§ **Action item**
Looking at the data below, how many lines include the word "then"? Respond with the number only.

§ **Given data**

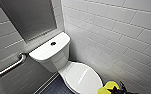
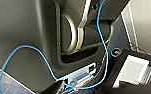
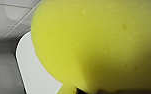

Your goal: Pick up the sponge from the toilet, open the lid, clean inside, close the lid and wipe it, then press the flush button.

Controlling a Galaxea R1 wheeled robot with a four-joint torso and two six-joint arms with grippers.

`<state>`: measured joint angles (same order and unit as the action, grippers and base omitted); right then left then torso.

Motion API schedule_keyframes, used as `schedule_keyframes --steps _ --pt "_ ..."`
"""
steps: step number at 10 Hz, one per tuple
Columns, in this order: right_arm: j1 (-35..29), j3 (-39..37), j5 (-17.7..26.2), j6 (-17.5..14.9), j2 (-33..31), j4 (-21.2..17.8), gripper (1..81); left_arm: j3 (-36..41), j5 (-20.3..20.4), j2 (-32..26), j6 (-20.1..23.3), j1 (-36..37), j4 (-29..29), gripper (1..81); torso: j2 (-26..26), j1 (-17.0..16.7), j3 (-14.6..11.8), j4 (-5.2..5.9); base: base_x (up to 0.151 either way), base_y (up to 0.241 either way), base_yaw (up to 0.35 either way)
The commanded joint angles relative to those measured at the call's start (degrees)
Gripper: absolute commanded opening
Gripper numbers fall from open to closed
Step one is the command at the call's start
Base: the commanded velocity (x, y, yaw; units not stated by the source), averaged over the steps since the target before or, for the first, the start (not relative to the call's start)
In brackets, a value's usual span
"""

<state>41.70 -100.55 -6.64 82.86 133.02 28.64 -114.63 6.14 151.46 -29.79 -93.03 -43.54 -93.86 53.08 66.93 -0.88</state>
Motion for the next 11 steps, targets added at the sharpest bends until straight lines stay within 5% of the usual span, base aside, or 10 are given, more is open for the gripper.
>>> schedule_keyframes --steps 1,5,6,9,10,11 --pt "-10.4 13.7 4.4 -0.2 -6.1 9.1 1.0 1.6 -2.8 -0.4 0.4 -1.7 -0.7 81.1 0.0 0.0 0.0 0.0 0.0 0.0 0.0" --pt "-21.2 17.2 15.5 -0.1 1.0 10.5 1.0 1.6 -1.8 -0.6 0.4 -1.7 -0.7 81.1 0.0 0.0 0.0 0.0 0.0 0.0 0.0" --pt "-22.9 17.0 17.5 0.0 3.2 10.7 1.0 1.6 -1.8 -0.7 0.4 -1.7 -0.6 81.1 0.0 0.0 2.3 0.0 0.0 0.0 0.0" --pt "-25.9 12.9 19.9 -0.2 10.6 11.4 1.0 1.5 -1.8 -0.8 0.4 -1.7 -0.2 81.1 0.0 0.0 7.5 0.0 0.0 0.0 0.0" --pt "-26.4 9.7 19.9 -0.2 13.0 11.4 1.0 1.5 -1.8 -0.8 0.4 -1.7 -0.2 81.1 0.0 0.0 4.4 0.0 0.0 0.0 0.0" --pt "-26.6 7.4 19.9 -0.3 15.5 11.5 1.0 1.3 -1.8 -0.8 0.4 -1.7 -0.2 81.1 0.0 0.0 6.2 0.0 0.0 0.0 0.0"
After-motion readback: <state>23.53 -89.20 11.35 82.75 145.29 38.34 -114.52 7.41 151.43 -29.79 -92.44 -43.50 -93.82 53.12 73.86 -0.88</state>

§ **Reply**
2